Task requirements: Take the data below. Output it exactly from its first line through the line containing "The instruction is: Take".

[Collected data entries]

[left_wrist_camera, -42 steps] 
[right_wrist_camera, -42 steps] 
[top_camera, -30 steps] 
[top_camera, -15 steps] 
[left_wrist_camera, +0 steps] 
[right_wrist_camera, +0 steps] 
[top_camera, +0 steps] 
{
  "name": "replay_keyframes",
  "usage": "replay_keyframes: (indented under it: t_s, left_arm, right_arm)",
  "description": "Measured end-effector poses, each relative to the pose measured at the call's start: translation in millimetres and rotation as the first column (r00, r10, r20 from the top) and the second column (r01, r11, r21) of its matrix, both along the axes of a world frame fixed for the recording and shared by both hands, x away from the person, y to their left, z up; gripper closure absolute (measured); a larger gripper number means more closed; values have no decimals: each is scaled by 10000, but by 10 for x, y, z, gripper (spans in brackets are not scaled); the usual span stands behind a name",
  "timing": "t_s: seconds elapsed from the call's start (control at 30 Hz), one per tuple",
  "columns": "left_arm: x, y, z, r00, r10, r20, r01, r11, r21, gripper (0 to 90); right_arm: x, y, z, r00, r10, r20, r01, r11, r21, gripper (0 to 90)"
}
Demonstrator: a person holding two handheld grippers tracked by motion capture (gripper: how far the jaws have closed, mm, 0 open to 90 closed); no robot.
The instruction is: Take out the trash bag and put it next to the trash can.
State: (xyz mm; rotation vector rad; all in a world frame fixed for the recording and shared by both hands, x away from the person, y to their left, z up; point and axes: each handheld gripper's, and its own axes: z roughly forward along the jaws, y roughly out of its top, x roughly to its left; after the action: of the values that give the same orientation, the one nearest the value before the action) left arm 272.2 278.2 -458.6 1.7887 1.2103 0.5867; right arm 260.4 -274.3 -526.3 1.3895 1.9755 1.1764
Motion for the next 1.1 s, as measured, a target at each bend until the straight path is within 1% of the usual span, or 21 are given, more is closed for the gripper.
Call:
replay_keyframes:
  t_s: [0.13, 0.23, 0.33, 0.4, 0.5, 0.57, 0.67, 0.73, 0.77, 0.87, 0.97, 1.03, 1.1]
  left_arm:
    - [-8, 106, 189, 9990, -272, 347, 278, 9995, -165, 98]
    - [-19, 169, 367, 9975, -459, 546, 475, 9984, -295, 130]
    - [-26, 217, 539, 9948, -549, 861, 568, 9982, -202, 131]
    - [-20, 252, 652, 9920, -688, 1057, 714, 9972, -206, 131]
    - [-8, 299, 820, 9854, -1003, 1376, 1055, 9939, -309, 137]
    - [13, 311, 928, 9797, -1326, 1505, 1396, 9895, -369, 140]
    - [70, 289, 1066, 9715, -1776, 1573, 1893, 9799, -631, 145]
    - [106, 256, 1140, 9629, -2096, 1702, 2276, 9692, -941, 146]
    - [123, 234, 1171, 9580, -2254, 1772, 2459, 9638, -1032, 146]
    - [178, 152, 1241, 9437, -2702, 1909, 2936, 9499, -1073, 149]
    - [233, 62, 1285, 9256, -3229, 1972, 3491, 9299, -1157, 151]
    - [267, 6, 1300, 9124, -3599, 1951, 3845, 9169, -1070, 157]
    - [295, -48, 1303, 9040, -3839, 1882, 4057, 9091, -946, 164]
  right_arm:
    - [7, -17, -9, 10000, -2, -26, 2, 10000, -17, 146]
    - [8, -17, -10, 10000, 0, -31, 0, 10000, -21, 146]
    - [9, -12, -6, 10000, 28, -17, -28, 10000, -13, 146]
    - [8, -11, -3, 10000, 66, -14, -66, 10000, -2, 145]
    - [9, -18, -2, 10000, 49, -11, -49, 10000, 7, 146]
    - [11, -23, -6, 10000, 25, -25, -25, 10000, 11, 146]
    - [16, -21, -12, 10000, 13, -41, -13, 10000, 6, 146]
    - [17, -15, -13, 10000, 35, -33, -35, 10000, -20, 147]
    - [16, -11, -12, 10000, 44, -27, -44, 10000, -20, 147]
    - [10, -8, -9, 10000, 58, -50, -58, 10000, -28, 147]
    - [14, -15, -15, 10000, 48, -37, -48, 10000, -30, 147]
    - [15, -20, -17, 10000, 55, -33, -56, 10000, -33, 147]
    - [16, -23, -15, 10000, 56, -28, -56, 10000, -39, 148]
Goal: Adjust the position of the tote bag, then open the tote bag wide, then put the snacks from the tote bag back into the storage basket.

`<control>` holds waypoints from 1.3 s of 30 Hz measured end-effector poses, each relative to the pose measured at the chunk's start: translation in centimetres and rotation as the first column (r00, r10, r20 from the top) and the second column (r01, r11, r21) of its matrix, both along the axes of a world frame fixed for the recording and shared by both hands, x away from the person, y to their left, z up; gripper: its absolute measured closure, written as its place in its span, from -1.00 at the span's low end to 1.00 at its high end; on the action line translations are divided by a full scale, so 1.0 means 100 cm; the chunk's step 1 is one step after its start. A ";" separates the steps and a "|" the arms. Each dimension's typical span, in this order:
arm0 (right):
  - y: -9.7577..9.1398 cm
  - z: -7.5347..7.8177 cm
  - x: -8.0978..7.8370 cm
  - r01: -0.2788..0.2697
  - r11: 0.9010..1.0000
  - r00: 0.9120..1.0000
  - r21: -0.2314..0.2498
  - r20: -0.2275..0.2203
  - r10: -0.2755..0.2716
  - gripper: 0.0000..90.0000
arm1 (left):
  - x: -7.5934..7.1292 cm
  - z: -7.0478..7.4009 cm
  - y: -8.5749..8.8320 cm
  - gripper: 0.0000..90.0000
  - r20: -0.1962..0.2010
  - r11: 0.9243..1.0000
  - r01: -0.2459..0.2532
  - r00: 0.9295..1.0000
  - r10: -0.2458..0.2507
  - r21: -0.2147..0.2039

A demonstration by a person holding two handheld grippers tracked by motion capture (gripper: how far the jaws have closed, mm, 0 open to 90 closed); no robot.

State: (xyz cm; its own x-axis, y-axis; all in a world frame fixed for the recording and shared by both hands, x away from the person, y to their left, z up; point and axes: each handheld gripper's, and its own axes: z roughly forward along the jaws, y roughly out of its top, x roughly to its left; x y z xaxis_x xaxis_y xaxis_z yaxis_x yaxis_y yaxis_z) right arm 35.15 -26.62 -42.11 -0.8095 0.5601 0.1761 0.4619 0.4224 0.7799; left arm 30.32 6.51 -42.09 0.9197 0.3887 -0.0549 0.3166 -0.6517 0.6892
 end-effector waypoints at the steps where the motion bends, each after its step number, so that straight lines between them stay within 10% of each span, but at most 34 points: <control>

Your solution:
[left_wrist_camera, -42 steps] 
[right_wrist_camera, -42 steps] 
[top_camera, -30 steps] 
[top_camera, -15 steps] 
[left_wrist_camera, +0 steps] 
[right_wrist_camera, +0 steps] 
[top_camera, +0 steps] 
{
  "name": "replay_keyframes",
  "usage": "replay_keyframes: (indented under it: t_s, left_arm, right_arm)",
  "description": "Measured end-effector poses, each relative to the pose measured at the call's start: translation in millimetres and rotation as the first column (r00, r10, r20 from the top) and the second column (r01, r11, r21) of its matrix, both along the axes of a world frame fixed for the recording and shared by both hands, x away from the person, y to their left, z up; gripper closure absolute (measured); a larger gripper number means more closed; values have no decimals: each is scaled by 10000, but by 10 for x, y, z, gripper (spans in brackets are not scaled); the usual span stands behind a name",
  "timing": "t_s: seconds elapsed from the call's start (control at 30 Hz), one per tuple",
  "columns": "left_arm: x, y, z, r00, r10, r20, r01, r11, r21, gripper (0 to 90); right_arm: x, y, z, r00, r10, r20, r01, r11, r21, gripper (0 to 90)"
}
Demonstrator: a person holding two handheld grippers tracked by motion capture (gripper: how far the jaws have closed, mm, 0 open to 90 closed); no robot.
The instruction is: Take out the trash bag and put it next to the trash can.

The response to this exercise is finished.